- _Task requirements_: Say how many lines in the records include the string "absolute", adding no other words.

- _Exercise data_:
________________________

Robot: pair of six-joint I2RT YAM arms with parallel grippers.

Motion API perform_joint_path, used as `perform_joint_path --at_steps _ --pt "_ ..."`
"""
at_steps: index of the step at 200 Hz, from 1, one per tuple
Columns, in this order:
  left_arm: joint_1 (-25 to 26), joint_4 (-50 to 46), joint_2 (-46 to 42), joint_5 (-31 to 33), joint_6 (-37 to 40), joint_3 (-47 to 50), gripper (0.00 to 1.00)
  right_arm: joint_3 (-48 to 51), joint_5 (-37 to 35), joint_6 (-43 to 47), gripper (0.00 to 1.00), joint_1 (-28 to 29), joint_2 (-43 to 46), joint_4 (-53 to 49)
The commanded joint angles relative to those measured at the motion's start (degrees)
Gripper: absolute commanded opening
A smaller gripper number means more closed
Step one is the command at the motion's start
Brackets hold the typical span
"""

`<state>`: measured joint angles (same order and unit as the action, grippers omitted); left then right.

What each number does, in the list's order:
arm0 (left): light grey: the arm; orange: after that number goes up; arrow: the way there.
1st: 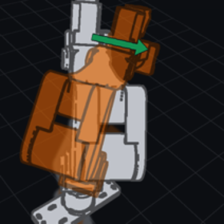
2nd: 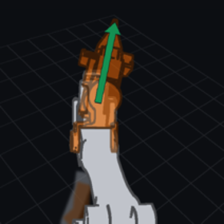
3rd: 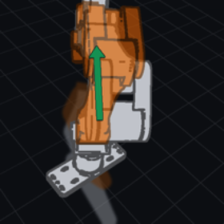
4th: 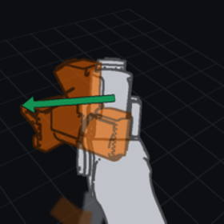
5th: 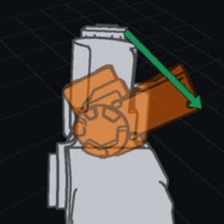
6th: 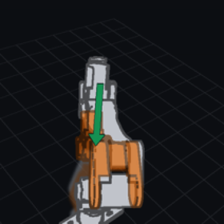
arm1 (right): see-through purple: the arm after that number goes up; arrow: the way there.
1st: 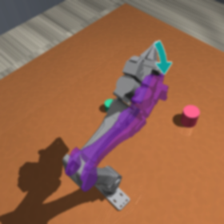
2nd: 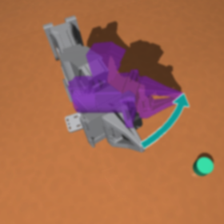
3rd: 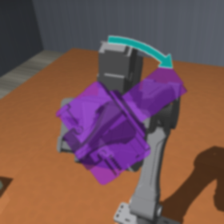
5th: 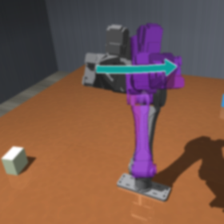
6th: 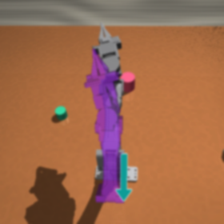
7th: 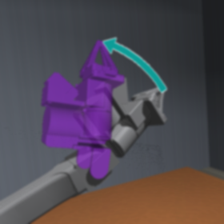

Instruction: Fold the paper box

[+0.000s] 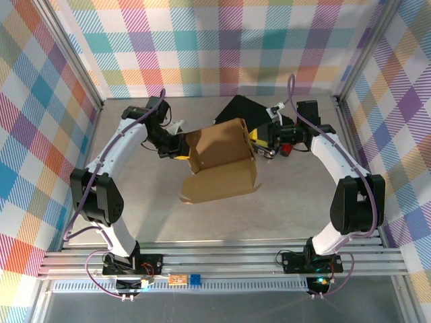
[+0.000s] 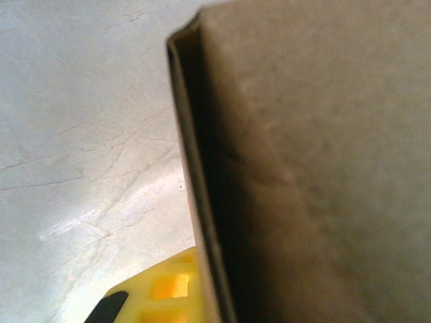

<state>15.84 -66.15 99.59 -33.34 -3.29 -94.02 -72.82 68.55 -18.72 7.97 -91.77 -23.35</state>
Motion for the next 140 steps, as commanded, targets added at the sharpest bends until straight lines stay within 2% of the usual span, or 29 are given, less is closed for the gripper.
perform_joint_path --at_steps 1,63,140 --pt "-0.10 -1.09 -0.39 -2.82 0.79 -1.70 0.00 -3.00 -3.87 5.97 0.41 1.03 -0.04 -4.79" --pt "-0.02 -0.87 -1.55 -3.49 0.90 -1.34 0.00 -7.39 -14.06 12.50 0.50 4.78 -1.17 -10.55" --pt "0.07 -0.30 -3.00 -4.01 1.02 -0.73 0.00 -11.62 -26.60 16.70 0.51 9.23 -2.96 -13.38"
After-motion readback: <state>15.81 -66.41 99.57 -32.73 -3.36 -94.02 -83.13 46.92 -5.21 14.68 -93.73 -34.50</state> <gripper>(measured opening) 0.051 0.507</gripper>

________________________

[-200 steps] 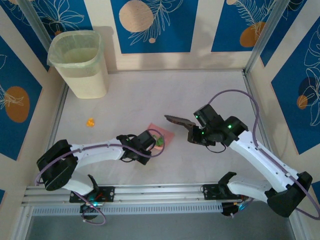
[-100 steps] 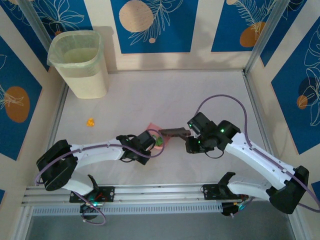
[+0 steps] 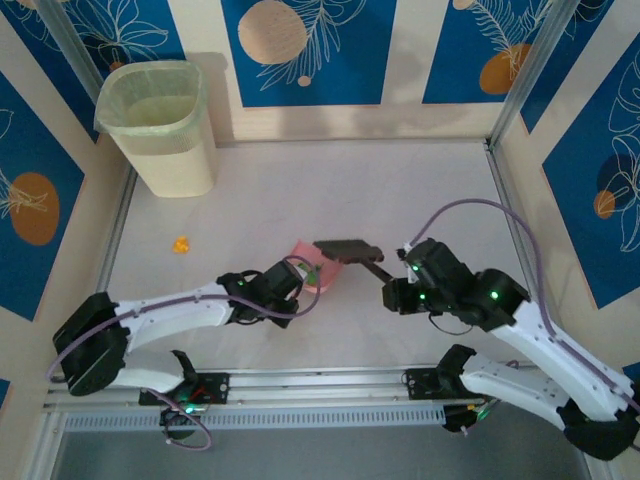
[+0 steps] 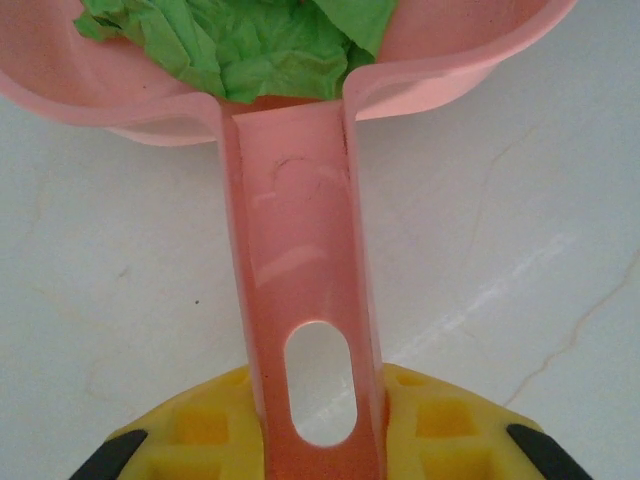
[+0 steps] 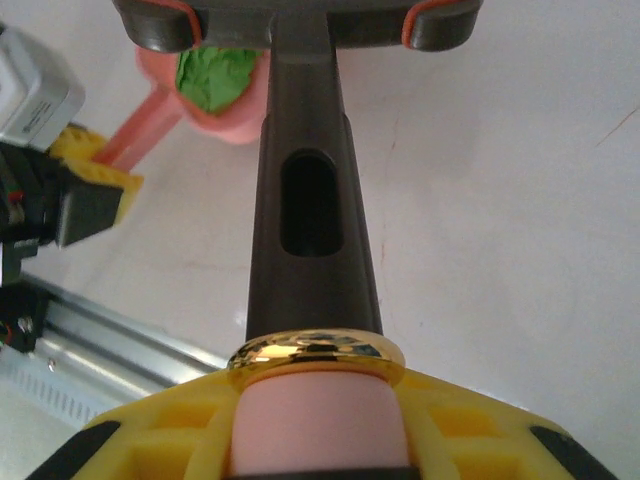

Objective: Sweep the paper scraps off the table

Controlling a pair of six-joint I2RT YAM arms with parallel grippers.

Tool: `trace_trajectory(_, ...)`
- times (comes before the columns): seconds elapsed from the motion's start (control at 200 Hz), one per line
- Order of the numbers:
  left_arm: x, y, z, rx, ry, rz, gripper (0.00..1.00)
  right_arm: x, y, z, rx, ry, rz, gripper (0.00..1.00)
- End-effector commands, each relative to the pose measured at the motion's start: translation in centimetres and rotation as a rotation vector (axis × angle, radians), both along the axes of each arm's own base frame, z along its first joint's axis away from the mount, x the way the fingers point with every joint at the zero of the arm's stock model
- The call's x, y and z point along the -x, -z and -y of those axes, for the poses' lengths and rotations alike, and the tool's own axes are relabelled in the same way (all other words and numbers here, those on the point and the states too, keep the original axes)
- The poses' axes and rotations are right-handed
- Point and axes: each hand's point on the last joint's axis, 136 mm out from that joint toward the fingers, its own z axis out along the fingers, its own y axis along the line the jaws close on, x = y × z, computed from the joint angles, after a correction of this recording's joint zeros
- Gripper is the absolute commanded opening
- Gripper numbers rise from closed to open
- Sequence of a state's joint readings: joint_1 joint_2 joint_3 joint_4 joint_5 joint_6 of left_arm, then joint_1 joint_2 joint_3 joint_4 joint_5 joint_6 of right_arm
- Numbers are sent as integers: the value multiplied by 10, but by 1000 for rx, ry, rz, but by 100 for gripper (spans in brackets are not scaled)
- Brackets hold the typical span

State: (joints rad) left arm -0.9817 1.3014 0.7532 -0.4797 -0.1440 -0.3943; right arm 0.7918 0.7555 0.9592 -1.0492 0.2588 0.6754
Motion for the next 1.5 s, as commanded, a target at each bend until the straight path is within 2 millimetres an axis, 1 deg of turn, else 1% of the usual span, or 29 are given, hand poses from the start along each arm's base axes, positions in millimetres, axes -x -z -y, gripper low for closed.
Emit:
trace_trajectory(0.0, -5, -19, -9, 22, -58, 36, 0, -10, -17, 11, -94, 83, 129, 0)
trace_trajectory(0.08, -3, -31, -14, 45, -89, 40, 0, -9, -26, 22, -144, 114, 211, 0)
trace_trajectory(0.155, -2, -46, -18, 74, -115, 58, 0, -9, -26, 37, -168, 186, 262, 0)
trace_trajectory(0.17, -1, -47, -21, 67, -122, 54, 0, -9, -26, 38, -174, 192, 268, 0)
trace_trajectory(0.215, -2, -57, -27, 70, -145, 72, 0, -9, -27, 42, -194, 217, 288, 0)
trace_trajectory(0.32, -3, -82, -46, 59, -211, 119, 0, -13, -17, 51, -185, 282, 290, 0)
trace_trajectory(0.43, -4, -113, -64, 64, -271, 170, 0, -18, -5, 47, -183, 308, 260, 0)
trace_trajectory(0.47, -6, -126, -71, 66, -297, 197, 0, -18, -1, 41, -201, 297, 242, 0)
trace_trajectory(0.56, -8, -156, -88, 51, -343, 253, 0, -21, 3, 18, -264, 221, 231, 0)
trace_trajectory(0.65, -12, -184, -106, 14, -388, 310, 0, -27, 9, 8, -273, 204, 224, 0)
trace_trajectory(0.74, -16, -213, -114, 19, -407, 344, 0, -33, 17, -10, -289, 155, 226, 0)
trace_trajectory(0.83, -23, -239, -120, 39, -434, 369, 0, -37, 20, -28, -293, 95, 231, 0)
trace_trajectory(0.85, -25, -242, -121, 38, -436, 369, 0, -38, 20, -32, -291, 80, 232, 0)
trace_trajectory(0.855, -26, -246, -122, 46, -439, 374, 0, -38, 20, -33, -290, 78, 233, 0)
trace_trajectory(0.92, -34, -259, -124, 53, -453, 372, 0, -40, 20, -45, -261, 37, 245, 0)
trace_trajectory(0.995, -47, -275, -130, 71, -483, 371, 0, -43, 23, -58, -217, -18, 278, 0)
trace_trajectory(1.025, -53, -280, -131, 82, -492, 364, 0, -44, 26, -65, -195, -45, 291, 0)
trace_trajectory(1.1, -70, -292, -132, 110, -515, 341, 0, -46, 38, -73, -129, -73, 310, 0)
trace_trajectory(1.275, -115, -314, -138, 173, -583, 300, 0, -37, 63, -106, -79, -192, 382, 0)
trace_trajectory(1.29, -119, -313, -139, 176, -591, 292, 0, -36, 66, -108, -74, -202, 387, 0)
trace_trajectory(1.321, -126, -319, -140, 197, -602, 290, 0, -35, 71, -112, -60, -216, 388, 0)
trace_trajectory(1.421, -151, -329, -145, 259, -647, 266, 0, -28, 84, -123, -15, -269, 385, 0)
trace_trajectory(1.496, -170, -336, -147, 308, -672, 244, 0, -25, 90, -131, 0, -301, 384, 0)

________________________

- _Output_: 2